Edith Volckaert (August 27, 1949 - July 2, 1992) was a Belgian violinist and music educator.

She was born in Ghent. By the age of four, she had already given a public performance of a Vivaldi concerto. Volckaert received private lessons from Carlo Van Neste, who was to be her only teacher. Volckaert won a number of international awards including the International Tibor Varga Violin Competition, the Mozart Competition, the UNESCO competition and the prize from the Taormina Festival in Sicily. In 1967, she placed first for violin in the Maria Canals International Music Competition. At the age of 19, she received a scholarship from the Belgian National Pro Civitate competition.
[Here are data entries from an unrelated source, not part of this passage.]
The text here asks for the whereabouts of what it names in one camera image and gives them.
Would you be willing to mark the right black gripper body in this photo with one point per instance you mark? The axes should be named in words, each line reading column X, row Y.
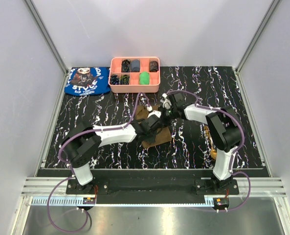
column 167, row 115

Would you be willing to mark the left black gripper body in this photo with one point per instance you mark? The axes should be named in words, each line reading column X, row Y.
column 151, row 136

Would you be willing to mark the brown cloth napkin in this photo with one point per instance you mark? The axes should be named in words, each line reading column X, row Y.
column 163, row 135

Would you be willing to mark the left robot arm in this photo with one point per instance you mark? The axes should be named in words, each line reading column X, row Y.
column 84, row 141

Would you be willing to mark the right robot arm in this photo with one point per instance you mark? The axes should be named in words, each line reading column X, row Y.
column 226, row 132

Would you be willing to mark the green rolled sock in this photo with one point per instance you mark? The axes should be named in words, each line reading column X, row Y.
column 144, row 78

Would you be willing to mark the dark patterned rolled sock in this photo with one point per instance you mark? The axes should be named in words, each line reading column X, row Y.
column 153, row 66

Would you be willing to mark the pink compartment tray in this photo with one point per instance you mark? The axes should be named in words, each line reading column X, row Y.
column 133, row 85

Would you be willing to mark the black marble pattern mat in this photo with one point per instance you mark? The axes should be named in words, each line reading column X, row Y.
column 189, row 147

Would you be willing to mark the gold spoon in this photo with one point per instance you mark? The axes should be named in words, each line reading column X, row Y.
column 213, row 153

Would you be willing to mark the grey rolled sock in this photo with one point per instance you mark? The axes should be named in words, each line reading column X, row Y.
column 135, row 65

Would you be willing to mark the black blue rolled sock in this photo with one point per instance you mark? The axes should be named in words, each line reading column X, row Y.
column 114, row 79

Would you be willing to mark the black yellow rolled sock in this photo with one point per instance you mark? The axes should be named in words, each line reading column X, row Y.
column 126, row 65

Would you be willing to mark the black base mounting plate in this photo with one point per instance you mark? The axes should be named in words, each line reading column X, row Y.
column 152, row 186

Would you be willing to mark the blue printed t-shirt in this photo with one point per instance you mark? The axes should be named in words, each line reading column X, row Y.
column 84, row 81

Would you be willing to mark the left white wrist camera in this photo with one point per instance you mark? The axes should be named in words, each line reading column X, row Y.
column 153, row 112

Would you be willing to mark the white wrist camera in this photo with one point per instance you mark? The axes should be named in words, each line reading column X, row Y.
column 166, row 103
column 153, row 112

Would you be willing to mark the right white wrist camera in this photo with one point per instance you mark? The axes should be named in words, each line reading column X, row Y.
column 166, row 103

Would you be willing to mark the left aluminium frame post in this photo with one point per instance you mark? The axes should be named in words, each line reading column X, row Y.
column 45, row 34

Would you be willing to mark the aluminium frame post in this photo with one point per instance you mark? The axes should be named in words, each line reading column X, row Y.
column 258, row 33
column 45, row 34

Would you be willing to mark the right aluminium frame post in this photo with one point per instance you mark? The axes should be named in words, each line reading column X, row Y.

In 1971, she was a prize winner in the Queen Elisabeth Competition, placing fifth in the final standings. She became a jury member for the competition in 1976.

She performed in Berlin, Moscow, Salzburg, Paris, London and the United States as a soloist and with chamber music groups. She played a violin produced during the late 17th century by a follower of Giovanni Paolo Maggini, possibly Andrea Guarneri.

Volckaert taught at the Royal Conservatory of Brussels but retired from teaching there in 1978 to devote herself to performing. She suffered from an incurable cancer for the last six years of her life but continued to teach until the last few months.